Question

A boy of mass $M$ stands on a platform of radius $R$ capable to rotate about its axis. The moment of inertia of the platform is $I$. The system is at rest. The friend of the boy throws a ball of mass $m$ with a velocity $v$ horizontally. The boy on the platform catches it. Find the angular velocity of the system in the process.
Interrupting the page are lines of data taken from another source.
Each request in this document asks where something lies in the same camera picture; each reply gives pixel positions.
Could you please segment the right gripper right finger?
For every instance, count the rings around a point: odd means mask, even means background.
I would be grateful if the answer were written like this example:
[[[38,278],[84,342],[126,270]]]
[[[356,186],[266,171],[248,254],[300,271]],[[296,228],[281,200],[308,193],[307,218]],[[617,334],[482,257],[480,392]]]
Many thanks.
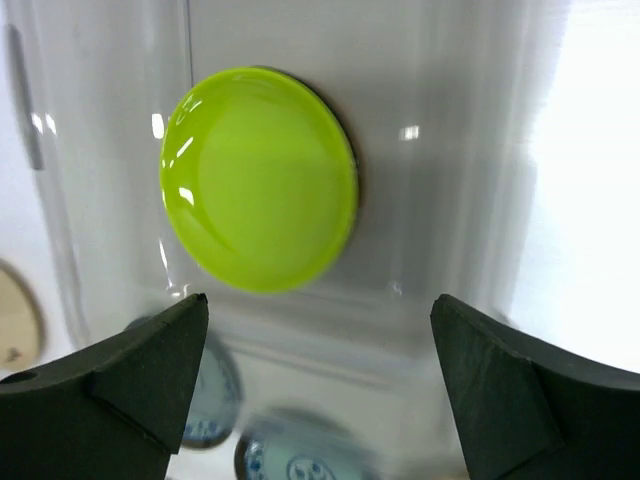
[[[472,479],[636,479],[639,376],[441,295],[438,359]]]

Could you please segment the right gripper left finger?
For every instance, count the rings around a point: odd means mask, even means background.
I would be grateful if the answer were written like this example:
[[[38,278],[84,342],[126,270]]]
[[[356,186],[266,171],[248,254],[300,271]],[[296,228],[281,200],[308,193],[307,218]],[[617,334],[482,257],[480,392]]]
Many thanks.
[[[1,382],[4,479],[162,479],[208,328],[193,294],[135,328]]]

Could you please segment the lime green plate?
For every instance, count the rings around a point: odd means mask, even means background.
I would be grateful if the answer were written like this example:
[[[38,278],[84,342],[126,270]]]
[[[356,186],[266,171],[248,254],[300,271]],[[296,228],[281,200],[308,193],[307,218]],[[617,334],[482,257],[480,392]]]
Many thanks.
[[[214,278],[299,288],[338,259],[359,208],[356,154],[331,105],[264,66],[221,70],[171,114],[158,161],[169,223]]]

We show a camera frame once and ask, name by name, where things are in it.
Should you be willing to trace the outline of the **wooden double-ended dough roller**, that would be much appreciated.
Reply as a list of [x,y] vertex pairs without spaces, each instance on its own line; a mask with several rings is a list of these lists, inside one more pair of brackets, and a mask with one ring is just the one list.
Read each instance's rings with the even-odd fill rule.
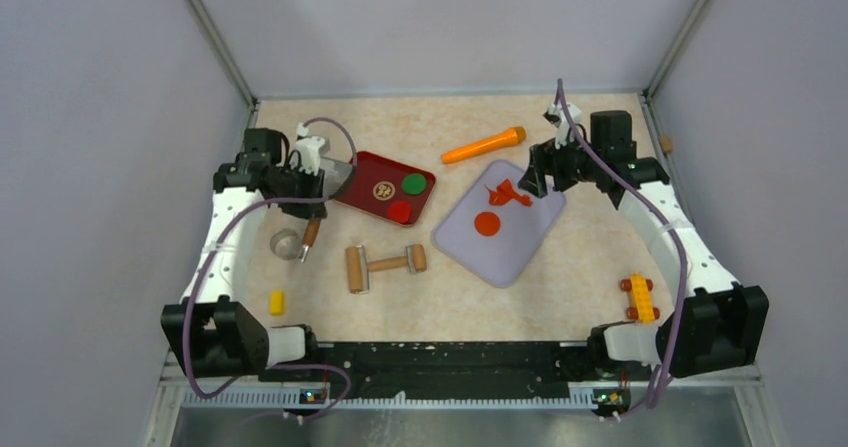
[[344,252],[348,291],[360,295],[370,291],[370,275],[376,272],[406,268],[411,274],[428,269],[422,244],[411,244],[401,256],[369,261],[363,246],[347,247]]

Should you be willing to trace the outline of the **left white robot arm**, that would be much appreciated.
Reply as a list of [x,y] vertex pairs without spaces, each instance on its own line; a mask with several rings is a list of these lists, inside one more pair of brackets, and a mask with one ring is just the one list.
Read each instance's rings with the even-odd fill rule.
[[245,132],[243,148],[213,175],[212,215],[197,269],[182,299],[163,308],[160,323],[180,366],[196,378],[257,374],[270,360],[297,380],[319,371],[320,353],[306,330],[287,327],[273,352],[269,332],[243,303],[250,259],[272,206],[304,220],[325,216],[326,139],[297,130],[289,142],[272,129]]

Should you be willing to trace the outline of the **dark red lacquer tray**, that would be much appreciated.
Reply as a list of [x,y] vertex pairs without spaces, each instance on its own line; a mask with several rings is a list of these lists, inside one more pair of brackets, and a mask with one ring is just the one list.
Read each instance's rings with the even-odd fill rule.
[[[359,151],[356,156],[357,169],[352,185],[337,201],[397,226],[413,226],[421,217],[436,186],[435,175],[369,151]],[[401,188],[403,179],[412,173],[421,173],[427,178],[426,190],[417,196],[406,195]],[[407,225],[397,224],[387,218],[389,204],[398,200],[412,205],[411,222]]]

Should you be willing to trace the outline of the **metal scraper wooden handle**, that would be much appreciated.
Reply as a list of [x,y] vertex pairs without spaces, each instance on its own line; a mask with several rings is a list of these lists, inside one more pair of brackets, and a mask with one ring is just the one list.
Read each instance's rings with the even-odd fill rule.
[[320,162],[319,172],[321,177],[321,194],[320,197],[324,201],[318,204],[309,205],[309,216],[307,225],[302,237],[301,247],[298,254],[298,260],[303,263],[311,249],[320,230],[321,222],[327,218],[326,203],[329,200],[340,198],[352,185],[354,175],[357,169],[357,156],[354,155],[348,162],[332,158],[322,158]]

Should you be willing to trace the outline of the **orange round dough wrapper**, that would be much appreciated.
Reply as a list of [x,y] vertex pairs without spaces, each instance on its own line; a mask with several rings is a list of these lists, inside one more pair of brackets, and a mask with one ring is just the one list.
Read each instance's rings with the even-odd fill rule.
[[495,212],[484,211],[475,217],[474,228],[481,236],[495,236],[501,229],[501,220]]

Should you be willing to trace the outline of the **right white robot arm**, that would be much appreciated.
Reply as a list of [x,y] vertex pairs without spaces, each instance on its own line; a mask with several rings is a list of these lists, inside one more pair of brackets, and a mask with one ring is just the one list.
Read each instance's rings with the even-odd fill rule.
[[753,364],[769,310],[764,290],[743,285],[709,250],[660,161],[639,156],[628,112],[594,112],[584,130],[574,111],[548,107],[544,117],[557,134],[530,148],[519,188],[543,198],[579,183],[595,185],[640,236],[674,300],[663,323],[595,328],[589,371],[612,379],[627,362],[639,362],[684,378]]

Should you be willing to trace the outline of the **orange-red dough lump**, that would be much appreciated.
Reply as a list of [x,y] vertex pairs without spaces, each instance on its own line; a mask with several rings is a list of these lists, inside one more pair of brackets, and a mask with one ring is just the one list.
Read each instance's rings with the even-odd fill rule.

• A. $\frac{mvR}{(M+m)R^2}$
• B. $\frac{mvR}{I+M{R}^2}$
• C. $\frac{mvR}{I+m{R}^2}$
• D. $\frac{mvR}{I+(M+m)R^2}$

Answer 1

The correct option is D $\frac{mvR}{I+(M+m)R^2}$

The system according to the question can be represented as:


Here the net external torque is zero$\left(0\right)$ as the forces acting upon the boy are internal. Hence we can conserve the angular momentum $\left(\text{i.e}\right)$

Initial angular momentum $=$ Final angular momentum

Initial angular momentum $=mvR$,
Final angular momentum $=[I+(M+m\left)R^2\right]\omega$, As we know that $L=I\omega$, where $I$ is the moment of inertia about the centre.

$mvR=[I+(M+m\left)R^2\right]\omega$
or $\omega =\frac{mvR}{I+(M+m)R^2}$

Hence option D is the correct answer.